▶ _WHAT IS EXPECTED_
List each line of the data that holds the word "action".
PROVIDED MATERIAL section start
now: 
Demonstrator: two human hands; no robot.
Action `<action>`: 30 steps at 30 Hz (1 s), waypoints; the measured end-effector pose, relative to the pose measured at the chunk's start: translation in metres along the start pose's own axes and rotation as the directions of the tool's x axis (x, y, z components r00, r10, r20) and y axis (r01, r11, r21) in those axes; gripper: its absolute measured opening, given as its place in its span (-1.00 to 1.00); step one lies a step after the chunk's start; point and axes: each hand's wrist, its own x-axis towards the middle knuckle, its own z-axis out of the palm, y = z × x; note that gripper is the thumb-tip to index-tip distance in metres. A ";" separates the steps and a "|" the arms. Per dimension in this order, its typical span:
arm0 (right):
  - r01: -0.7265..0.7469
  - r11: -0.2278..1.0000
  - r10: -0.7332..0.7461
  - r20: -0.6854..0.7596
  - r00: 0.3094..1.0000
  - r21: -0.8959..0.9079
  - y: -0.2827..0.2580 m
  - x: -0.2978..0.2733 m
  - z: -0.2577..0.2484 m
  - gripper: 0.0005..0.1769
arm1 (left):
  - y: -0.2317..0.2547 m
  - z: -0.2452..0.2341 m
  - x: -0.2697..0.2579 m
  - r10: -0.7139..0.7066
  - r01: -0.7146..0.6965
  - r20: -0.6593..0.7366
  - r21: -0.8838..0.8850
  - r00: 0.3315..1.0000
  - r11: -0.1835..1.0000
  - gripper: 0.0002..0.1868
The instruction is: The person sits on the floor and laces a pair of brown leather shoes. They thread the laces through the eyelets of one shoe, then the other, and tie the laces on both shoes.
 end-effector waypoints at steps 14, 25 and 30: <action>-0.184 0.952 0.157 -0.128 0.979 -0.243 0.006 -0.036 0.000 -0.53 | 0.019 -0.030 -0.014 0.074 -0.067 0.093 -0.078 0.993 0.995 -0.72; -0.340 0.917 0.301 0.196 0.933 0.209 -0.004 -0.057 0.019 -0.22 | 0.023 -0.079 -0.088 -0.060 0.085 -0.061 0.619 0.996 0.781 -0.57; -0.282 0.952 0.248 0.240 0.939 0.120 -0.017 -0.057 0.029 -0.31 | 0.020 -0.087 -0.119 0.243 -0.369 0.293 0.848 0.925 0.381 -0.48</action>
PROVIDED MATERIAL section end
▶ _PROBLEM SOLUTION_
Action `<action>`: 30 steps at 30 Hz (1 s), waypoints; the measured end-effector pose, relative to the pose measured at the chunk's start: translation in metres along the start pose's own axes and rotation as the directions of the tool's x axis (x, y, z components r00, r10, r20) and y axis (r01, r11, r21) in those axes; gripper: its absolute measured opening, given as its place in its span (-1.00 to 1.00); step one lies a step after the chunk's start; point and axes: each hand's wrist, its own x-axis towards the middle knuckle, its own z-axis out of the palm, y = z × x; note that gripper is the thumb-tip to index-tip distance in metres. A ";" separates the steps and a "|" the arms. Per dimension in this order, its typical span:
 end-effector waypoints at steps 14, 25 and 30: <action>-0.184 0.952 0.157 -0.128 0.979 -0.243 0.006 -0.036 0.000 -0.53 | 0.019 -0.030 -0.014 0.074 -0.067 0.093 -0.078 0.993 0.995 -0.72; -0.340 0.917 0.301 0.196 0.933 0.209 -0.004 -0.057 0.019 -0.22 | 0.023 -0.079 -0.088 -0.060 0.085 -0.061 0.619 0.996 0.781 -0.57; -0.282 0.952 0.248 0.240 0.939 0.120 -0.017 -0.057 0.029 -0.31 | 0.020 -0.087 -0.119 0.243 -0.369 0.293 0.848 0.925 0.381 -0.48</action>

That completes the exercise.